[Recorded data]
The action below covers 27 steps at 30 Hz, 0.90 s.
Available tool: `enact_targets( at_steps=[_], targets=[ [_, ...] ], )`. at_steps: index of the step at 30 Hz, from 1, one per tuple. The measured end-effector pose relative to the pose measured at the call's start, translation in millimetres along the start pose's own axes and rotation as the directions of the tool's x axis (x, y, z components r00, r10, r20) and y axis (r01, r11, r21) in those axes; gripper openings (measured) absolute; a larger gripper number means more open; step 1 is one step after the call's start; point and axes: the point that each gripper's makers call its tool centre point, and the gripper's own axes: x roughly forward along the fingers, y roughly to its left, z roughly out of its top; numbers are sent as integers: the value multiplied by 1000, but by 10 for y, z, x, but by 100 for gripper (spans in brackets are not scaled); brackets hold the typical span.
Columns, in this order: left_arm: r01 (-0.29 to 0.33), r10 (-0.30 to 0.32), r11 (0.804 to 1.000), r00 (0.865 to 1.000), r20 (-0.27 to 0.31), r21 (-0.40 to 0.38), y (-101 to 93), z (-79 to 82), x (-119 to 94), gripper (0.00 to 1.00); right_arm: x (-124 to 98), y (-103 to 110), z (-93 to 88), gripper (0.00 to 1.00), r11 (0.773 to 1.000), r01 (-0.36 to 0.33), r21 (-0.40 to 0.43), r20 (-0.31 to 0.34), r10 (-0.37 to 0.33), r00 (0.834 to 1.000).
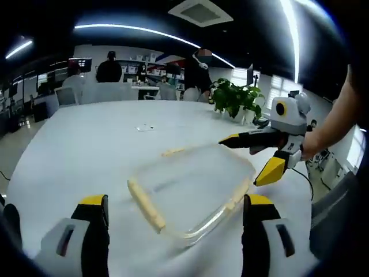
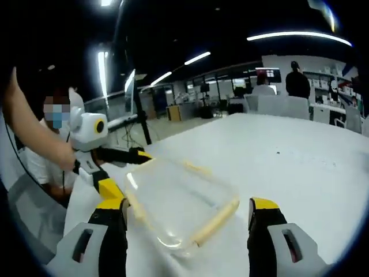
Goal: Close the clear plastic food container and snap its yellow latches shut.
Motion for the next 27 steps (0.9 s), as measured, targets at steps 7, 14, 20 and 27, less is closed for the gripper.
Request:
enact_targets(
  at_steps=[7, 14, 20, 27],
  targets=[
    [-12, 12, 1000, 1000, -4, -10, 10, -34, -73, 90, -57, -21, 21, 86, 999, 22, 24, 16, -22, 1000],
    [-6, 6, 1000, 1000, 11, -19, -72, -53, -156, 91, -154, -19, 78, 84, 997, 56, 61, 48, -58, 997],
    [-21, 21, 999, 999, 23, -37, -40, -83, -266, 90, -260, -19, 71, 83, 994, 79, 77, 59, -84, 995],
    [-31, 31, 999, 999, 12, -34, 0, -157, -405, 89, -451, -47, -11, 82, 988, 124, 88, 52, -129, 990]
  ],
)
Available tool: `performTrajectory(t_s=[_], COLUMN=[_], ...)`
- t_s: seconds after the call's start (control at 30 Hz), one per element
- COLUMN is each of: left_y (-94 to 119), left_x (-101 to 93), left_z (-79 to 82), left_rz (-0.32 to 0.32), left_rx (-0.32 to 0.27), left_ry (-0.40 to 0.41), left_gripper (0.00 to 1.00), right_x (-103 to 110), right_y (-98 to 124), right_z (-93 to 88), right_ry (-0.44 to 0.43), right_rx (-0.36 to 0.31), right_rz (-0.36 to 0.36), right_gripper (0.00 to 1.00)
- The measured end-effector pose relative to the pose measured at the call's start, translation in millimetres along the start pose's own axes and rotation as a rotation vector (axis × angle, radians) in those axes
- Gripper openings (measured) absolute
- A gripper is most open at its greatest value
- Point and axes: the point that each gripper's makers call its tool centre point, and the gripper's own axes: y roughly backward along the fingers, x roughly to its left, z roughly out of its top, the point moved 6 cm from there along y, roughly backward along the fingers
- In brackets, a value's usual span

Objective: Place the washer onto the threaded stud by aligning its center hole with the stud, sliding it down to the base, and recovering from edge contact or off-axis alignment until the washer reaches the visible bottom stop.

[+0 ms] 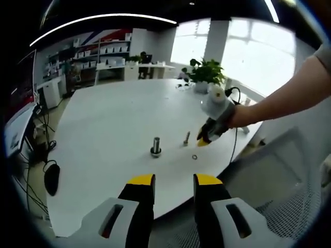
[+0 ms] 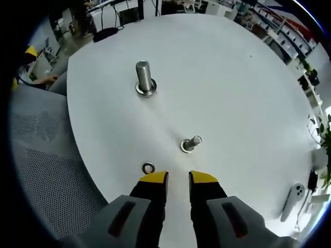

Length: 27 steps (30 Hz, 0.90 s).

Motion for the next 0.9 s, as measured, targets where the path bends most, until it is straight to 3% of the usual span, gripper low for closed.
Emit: performTrajectory(t_s=[0.47, 0.57, 0.7, 0.9], left_y=[0.2, -0.1, 1.3, 0.0], left_x=[-0.2, -0.7, 0.6, -1.0], left_z=[2.4, 1.8, 4.4, 2.8], left_rz=[-0.003, -0.006, -0.003, -0.013], left_rx=[-0.013, -0.007, -0.03, -0.015], left_ry=[-0.005, -0.007, 0.006, -0.002], left_gripper=[0.27, 0.26, 0.26, 0.26], right_x=[20.0, 23.9, 23.4, 32.0], right_y=[-3.1, -3.1, -6.1, -9.9], right_z=[4.4, 1.3, -3.2, -0.7], right_ry=[0.001, 0.065, 0.043, 0.022], right_rx=[-0.004, 0.015, 0.013, 0.012], right_rz=[0.032, 0.033, 0.056, 0.085], right_gripper=[0.22, 0.22, 0.23, 0.23])
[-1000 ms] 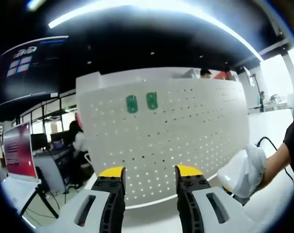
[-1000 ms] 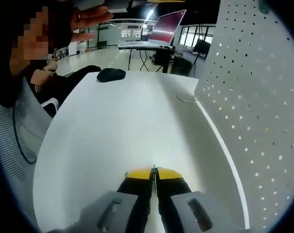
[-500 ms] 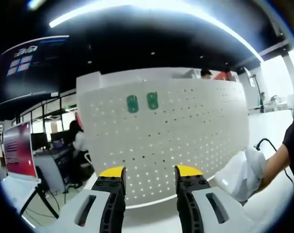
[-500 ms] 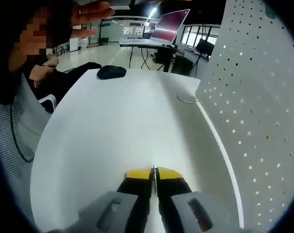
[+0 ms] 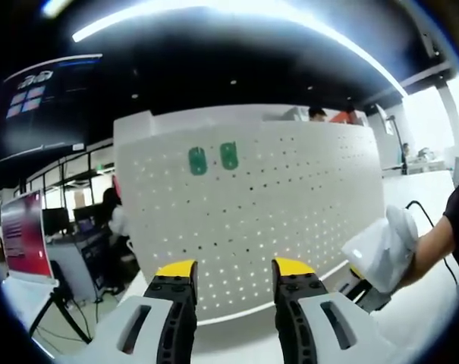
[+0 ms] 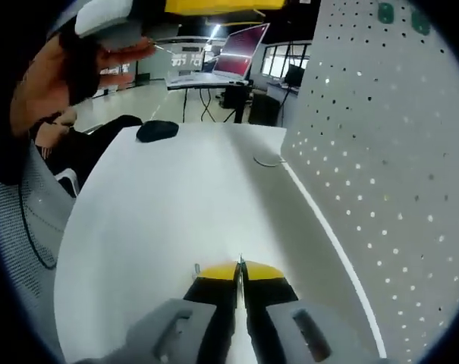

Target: Insert the hook assembly into the mounting plate slot until the hook locks in place.

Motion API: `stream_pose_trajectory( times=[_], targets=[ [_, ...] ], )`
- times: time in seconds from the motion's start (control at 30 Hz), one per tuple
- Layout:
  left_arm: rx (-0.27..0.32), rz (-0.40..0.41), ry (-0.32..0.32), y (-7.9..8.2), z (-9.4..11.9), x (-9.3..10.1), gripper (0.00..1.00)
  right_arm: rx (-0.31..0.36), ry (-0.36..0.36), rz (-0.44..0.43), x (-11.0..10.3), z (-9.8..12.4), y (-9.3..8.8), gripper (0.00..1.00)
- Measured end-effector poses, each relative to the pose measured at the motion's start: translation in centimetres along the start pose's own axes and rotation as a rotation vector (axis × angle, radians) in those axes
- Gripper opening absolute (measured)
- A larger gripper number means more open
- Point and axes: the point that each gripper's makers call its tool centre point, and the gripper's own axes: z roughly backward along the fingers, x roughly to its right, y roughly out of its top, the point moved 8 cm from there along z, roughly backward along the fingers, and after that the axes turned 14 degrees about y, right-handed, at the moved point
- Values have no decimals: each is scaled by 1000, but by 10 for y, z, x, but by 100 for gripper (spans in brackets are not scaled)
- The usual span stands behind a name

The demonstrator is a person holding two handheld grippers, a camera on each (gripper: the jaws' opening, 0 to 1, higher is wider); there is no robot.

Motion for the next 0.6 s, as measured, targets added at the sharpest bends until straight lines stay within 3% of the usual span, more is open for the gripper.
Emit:
stream_pose_trajectory(
  times=[0.2,0.6],
  targets=[
    [0,-6,-13,0,0,3,40,47,-35,-38,2,15,1,0],
    [-5,-16,-46,-2,0,11,39,229,-132,-131,12,54,22,0]
  ],
)
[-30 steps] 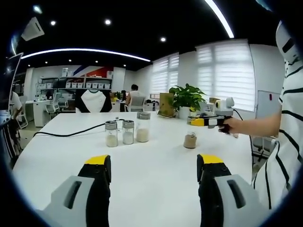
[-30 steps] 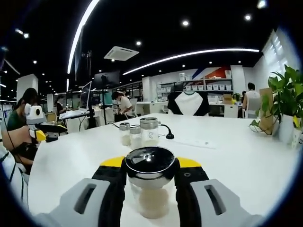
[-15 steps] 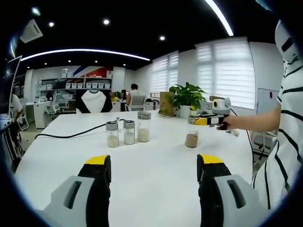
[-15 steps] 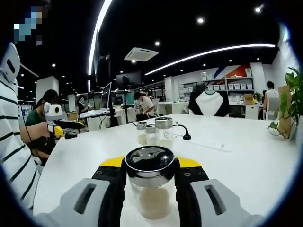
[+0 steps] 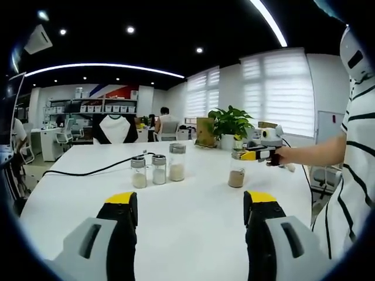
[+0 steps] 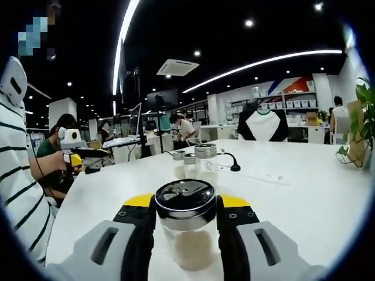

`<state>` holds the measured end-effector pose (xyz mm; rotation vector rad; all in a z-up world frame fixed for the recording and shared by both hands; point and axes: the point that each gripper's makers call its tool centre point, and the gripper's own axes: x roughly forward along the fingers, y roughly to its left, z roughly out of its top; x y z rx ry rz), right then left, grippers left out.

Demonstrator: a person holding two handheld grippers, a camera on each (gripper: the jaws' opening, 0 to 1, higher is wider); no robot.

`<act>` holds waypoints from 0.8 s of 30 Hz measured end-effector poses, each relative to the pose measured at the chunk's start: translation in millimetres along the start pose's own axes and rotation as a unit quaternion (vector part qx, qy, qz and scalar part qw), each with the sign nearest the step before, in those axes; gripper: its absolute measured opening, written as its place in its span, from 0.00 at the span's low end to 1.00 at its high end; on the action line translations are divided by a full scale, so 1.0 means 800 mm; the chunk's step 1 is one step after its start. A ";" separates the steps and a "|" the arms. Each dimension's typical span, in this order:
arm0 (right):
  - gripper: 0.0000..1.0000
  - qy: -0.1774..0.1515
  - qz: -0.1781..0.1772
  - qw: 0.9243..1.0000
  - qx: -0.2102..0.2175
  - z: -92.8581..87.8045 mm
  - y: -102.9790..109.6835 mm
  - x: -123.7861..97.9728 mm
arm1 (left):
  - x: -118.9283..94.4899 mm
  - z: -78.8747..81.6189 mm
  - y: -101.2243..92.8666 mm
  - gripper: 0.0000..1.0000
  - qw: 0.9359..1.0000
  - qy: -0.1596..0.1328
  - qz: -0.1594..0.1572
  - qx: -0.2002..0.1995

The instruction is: Rotate the seasoning bottle until the label or dispensing opening points toward the visible target arrow and the bottle remains upright within the marked orientation range

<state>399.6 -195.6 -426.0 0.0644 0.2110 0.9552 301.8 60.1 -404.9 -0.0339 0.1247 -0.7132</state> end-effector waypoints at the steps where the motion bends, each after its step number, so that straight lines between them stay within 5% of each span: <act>1: 0.41 -0.008 -0.004 1.000 0.002 0.003 -0.001 0.000 | -0.001 0.000 0.000 0.78 1.000 -0.002 0.000 -0.002; 12: 0.45 -0.060 -0.102 0.990 0.073 0.013 -0.011 -0.004 | -0.002 -0.005 -0.002 0.78 1.000 -0.002 0.001 -0.009; 24: 0.39 -0.061 -0.185 0.980 0.038 0.016 -0.013 -0.006 | -0.005 -0.004 0.002 0.78 1.000 -0.007 0.003 -0.013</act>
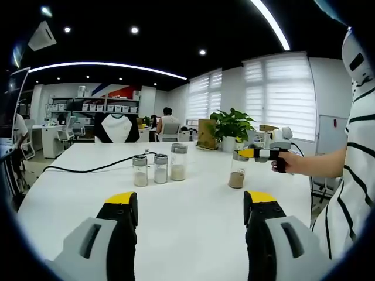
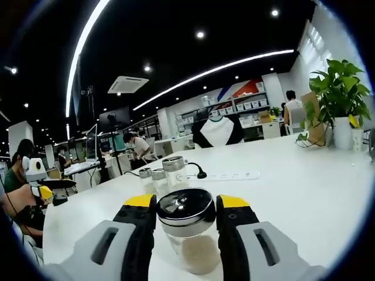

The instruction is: Rotate the seasoning bottle until the label or dispensing opening points toward the visible target arrow and the bottle remains upright within the marked orientation range

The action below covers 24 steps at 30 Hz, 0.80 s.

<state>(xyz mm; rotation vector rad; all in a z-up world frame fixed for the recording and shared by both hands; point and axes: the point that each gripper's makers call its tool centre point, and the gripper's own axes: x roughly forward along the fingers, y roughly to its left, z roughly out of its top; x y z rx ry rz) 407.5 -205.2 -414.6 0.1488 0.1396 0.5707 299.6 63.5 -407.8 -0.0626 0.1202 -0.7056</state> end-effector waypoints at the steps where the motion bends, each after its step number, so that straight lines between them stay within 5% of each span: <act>1: 0.39 -0.001 -0.001 1.000 -0.003 0.000 0.000 0.000 | 0.000 0.000 0.000 0.78 1.000 0.000 0.000 0.000; 15: 0.38 0.017 0.041 0.998 -0.045 -0.005 0.001 0.000 | 0.000 -0.007 -0.003 0.78 1.000 0.000 -0.001 -0.005; 24: 0.38 0.027 0.106 0.993 -0.052 -0.007 0.009 -0.002 | 0.002 -0.004 -0.004 0.78 1.000 0.002 0.000 -0.001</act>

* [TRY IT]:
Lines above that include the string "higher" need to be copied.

* [ANSWER TO THIS TASK]:
The demonstrator is a person holding two handheld grippers, a camera on each (gripper: the jaws' opening, 0 to 1, higher is wider); there is no robot.
Demonstrator: a person holding two handheld grippers, a camera on each (gripper: the jaws' opening, 0 to 1, higher is wider); no robot.

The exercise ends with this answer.